The success of the Revolution is to a much larger degree than is often realized the work of these Committees. They were in control at a critical time. In 1775 the feeling of opposition to England was widespread and a wish to appeal to arms was prevalent. But it was necessary to forge from this intangible emotion and desire some effective weapon of resistance. The Congresses might resolve to embody troops; it rested with the Committee to really bring an army into the field, to furnish it with ammunition, to give it food and clothing and deliver it into the hands of the officers. Without the concrete activity of the Committee of Safety the votes of the legislature would be without significance and the victories of Washington unknown. It was no easy task that the Committees undertook, as we have seen. They were obliged to overcome the inertia that attends the starting of any movement: to contend against incredulity, fear, and discouragement until they could make results justify their acts. The Committee placed opposition on an effective basis, and the state government merely continued the work it had begun.
In spite of its faults the committee system worked well. Granted that the legislature must be the supreme and only power in the central government of the province, the Committee of Safety was a serviceable means of getting the executive duties of that body performed.
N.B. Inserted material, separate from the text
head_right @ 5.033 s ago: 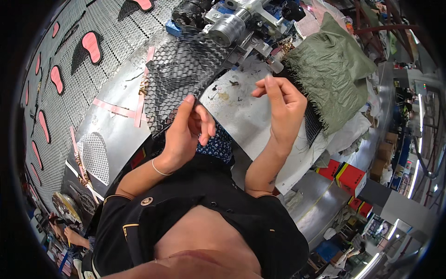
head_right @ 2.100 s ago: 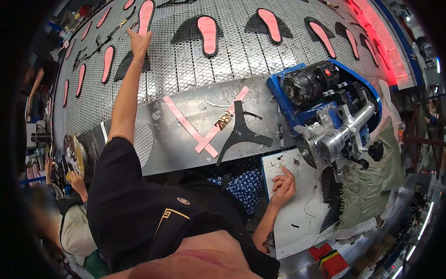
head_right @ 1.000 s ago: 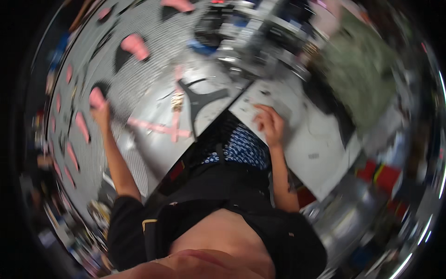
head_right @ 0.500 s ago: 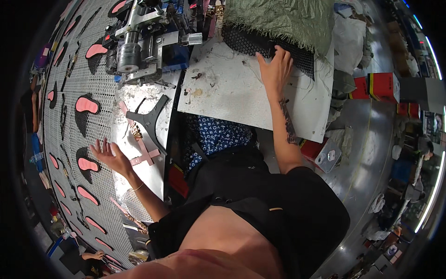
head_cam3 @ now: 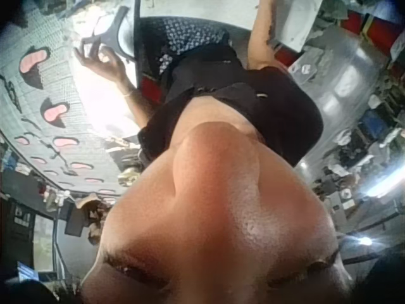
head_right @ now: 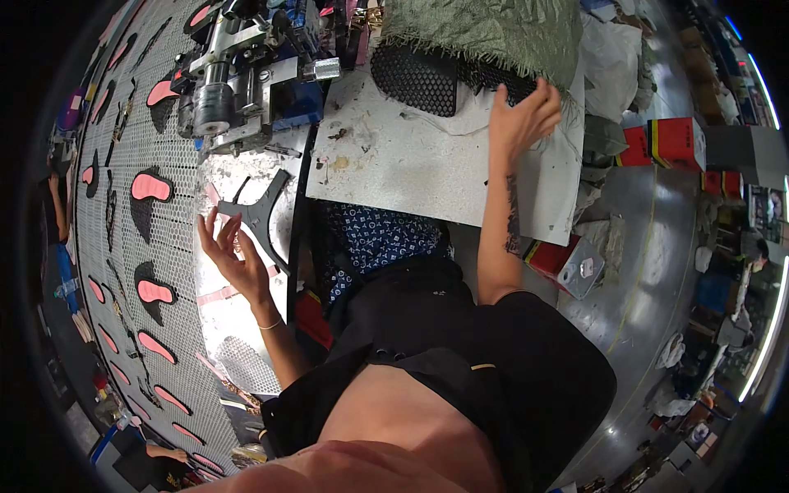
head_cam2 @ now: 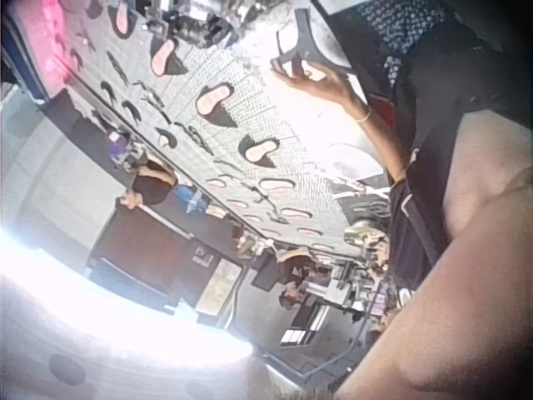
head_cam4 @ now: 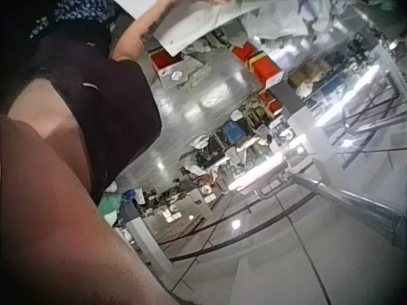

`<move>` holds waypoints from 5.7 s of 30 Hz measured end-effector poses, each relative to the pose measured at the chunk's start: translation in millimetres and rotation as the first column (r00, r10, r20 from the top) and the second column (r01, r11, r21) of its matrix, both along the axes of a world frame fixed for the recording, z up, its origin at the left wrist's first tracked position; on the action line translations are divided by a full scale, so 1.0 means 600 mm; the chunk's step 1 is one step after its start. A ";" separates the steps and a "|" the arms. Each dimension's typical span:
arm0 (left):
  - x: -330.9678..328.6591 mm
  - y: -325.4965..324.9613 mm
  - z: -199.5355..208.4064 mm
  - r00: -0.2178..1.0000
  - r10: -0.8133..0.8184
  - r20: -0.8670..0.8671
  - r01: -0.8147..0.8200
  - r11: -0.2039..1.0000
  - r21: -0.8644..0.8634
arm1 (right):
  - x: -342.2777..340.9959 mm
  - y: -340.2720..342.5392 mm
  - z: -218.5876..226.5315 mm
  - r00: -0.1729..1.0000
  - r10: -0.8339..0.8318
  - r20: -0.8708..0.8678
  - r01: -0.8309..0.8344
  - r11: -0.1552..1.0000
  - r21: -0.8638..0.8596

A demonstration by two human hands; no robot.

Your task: The person is assembling parts of a shoe by placing mesh components onto shoe sole pieces on a rotating assembly wheel.

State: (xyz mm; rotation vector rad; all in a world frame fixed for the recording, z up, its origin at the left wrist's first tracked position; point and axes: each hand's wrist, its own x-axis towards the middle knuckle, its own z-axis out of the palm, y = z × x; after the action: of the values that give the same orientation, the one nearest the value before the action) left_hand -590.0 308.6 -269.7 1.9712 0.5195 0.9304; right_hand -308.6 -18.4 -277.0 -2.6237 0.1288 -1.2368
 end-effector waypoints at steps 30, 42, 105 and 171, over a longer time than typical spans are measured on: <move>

Like the modern English cabinet it represented the majority in the legislature, not by being reformed whenever it ceased to command their approval, but by its frequent elections which made it possible to leave out at those times men who had shown themselves to be no longer in harmony with the stronger party. The members of the Committee were members of the legislature and could know its wishes and the way in which it desired to have them fulfilled. From their seats in the house also, the members of the committee could explain and justify any of its measures. The Congress often reviewed their acts and the Committees were thus responsible to it for what they did. If the legislature had realized the meaning and possibilities of this system there might have been developed in the different states a form of government similar to that which England enjoys today. But the idea of the three departments of government acting separately and independently, and kept from encroachments on each other by an ingenious system of checks and balances had deep root in the minds of the Americans of the eighteenth century as the most perfect mode of government, however they might violate it in practice. The Committees of Safety were regarded merely as a temporary and abnormal expedient anti had proved themselves in no way the superior of a single executive. When the time came to frame the new constitutions it was natural that the three-fold division of departments should find place in all of them, and that a Governor should be placed at the head of each state.